About this exercise: Of all the entries below, only the lines from the one with "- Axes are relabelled" up to and including the one with "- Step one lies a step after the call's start" are to be duplicated exactly.

Information supplied:

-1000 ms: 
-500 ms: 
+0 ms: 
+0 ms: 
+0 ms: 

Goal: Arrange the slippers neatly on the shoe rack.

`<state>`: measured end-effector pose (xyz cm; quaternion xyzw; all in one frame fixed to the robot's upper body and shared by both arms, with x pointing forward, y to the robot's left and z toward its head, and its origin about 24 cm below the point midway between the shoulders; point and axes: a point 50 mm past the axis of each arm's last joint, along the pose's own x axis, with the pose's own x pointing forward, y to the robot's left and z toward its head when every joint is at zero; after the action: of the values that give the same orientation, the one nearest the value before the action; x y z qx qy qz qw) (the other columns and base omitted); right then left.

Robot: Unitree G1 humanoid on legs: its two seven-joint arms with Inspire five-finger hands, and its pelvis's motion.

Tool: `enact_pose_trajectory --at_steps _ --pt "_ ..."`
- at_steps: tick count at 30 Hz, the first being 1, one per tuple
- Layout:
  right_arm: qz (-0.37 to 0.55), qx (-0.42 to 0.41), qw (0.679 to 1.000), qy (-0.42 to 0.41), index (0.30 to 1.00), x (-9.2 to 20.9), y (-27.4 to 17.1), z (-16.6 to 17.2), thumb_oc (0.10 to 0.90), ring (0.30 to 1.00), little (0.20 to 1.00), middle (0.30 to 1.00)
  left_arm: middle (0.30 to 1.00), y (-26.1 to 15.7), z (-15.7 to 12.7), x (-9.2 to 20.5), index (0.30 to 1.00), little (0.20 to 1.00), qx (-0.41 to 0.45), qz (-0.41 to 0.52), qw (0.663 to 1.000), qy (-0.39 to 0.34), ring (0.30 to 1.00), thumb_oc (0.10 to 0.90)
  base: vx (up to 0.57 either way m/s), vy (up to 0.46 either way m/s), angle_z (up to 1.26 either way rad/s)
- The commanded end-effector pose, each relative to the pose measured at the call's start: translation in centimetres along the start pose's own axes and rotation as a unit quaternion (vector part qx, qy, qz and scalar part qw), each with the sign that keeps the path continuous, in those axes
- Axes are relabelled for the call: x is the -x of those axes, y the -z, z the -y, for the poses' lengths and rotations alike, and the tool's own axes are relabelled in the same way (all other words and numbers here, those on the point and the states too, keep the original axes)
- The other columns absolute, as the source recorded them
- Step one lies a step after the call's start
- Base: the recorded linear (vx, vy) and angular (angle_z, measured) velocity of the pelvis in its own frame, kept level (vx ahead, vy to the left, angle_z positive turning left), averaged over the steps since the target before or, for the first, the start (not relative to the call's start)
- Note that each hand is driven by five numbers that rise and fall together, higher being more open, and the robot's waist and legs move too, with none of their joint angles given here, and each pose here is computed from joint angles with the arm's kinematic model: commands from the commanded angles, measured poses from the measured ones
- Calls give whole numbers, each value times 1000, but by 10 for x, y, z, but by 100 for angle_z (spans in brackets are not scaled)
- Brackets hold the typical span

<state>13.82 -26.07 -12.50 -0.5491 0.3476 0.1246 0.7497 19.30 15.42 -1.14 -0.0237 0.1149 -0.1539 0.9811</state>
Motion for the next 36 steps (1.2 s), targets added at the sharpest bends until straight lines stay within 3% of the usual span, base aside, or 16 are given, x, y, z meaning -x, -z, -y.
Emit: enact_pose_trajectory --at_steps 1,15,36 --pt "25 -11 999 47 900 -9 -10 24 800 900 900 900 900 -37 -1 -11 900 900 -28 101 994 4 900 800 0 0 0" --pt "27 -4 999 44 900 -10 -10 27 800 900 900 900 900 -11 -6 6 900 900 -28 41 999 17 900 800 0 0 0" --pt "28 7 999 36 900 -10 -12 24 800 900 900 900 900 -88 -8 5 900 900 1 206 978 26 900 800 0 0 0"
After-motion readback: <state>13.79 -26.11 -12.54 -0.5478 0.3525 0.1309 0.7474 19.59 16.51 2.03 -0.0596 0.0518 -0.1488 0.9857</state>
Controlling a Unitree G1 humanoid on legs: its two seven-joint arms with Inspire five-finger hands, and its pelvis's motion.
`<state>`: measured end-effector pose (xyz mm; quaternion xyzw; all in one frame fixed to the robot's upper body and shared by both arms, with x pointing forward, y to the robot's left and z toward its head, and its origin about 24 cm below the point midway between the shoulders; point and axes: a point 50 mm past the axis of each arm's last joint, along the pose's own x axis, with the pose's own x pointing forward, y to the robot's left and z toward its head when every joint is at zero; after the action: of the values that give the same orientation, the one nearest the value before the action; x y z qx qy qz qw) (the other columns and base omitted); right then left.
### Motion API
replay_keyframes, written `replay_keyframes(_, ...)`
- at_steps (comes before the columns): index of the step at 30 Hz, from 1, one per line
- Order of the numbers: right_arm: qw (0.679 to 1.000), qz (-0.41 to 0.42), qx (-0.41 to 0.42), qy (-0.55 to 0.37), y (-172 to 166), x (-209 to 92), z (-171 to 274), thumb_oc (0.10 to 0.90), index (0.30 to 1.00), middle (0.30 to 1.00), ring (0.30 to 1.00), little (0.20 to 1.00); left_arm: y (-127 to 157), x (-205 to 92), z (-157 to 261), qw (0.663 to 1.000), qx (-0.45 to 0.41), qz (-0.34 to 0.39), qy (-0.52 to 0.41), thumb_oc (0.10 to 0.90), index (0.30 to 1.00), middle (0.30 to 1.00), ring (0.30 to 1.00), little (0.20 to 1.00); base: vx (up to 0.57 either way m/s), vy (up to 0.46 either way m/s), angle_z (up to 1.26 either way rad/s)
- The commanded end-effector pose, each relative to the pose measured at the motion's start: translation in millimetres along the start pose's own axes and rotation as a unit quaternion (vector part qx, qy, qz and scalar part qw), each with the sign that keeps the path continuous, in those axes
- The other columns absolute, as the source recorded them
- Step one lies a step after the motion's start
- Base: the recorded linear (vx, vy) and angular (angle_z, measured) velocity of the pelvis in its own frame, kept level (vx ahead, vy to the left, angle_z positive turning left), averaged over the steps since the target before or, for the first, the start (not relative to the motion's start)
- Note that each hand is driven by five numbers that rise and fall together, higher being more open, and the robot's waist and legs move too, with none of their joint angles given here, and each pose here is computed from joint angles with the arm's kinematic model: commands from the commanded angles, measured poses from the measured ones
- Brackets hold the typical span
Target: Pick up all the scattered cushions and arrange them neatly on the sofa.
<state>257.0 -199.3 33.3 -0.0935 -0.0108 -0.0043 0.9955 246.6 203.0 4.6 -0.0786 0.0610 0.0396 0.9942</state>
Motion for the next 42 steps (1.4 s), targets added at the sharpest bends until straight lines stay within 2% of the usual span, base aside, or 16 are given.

Answer to the problem:
- Axes are relabelled for the call: x is the -x of those axes, y the -z, z the -y, for the poses' lengths and rotations alike, and the tool's own axes are relabelled in the same way (all other words and numbers here, those on the point and the states too, keep the original axes)
- The other columns absolute, as the source recorded them
- Step one lies a step after the call's start

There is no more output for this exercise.